> **Work order**: The answer must repeat each line of the material exactly.
'''
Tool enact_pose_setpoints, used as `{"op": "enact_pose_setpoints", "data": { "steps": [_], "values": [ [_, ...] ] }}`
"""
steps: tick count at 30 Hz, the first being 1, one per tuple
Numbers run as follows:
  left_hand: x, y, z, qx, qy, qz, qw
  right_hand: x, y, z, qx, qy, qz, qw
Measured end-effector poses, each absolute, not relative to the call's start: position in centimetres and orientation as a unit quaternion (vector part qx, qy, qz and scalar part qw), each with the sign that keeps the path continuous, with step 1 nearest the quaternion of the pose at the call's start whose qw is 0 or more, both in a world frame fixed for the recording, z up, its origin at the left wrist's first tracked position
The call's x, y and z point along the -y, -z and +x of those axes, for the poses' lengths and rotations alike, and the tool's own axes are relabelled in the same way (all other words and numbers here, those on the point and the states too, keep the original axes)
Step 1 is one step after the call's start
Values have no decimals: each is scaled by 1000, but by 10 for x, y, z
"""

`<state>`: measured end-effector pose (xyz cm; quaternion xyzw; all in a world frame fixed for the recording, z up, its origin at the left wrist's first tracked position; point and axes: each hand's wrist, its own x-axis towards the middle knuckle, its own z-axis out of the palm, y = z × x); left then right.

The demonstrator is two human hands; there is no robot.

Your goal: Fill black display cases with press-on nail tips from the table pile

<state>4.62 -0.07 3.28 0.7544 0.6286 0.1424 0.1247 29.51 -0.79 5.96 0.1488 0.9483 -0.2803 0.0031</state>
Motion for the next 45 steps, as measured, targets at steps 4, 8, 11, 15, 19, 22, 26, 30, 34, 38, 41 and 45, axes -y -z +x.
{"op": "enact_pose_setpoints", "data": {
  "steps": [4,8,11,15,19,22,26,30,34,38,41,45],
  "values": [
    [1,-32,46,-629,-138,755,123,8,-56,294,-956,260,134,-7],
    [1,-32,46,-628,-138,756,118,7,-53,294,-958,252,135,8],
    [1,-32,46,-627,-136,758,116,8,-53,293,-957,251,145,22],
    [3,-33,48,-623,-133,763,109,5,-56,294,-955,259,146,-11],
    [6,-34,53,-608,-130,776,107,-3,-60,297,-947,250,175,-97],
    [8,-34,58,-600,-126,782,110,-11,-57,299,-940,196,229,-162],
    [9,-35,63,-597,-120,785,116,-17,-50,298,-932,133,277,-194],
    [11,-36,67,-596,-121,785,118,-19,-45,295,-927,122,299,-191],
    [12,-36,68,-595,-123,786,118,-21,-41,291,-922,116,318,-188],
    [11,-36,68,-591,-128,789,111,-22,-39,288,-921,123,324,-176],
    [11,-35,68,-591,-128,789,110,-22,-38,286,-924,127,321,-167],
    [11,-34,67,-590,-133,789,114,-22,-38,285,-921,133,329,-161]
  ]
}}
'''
> **Task result**:
Tool enact_pose_setpoints, used as `{"op": "enact_pose_setpoints", "data": { "steps": [_], "values": [ [_, ...] ] }}`
"""
steps: tick count at 30 Hz, the first being 1, one per tuple
Numbers run as follows:
  left_hand: x, y, z, qx, qy, qz, qw
  right_hand: x, y, z, qx, qy, qz, qw
Measured end-effector poses, each absolute, not relative to the call's start: position in centimetres and orientation as a unit quaternion (vector part qx, qy, qz and scalar part qw), each with the sign that keeps the path continuous, with step 1 nearest the quaternion of the pose at the call's start whose qw is 0 or more, both in a world frame fixed for the recording, z up, its origin at the left wrist's first tracked position
The call's x, y and z point along the -y, -z and +x of those axes, for the poses' lengths and rotations alike, and the tool's own axes are relabelled in the same way (all other words and numbers here, those on the point and the states too, keep the original axes)
Step 1 is one step after the call's start
Values have no decimals: each is scaled by 1000, but by 10 for x, y, z
"""

`<state>`: measured end-effector pose (xyz cm; quaternion xyzw; all in a world frame fixed for the recording, z up, its origin at the left wrist's first tracked position; point and axes: each hand's wrist, its own x-axis towards the middle knuckle, its own z-axis out of the palm, y = z × x); left then right.

The demonstrator is two human hands; there is no robot.

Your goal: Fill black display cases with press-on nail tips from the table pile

<state>4.62 -0.07 3.28 0.7544 0.6286 0.1424 0.1247 29.51 -0.79 5.96 0.1488 0.9483 -0.2803 0.0031</state>
Motion for the next 45 steps, as measured, targets at steps 4, 8, 11, 15, 19, 22, 26, 30, 34, 38, 41 and 45, axes -y -z +x.
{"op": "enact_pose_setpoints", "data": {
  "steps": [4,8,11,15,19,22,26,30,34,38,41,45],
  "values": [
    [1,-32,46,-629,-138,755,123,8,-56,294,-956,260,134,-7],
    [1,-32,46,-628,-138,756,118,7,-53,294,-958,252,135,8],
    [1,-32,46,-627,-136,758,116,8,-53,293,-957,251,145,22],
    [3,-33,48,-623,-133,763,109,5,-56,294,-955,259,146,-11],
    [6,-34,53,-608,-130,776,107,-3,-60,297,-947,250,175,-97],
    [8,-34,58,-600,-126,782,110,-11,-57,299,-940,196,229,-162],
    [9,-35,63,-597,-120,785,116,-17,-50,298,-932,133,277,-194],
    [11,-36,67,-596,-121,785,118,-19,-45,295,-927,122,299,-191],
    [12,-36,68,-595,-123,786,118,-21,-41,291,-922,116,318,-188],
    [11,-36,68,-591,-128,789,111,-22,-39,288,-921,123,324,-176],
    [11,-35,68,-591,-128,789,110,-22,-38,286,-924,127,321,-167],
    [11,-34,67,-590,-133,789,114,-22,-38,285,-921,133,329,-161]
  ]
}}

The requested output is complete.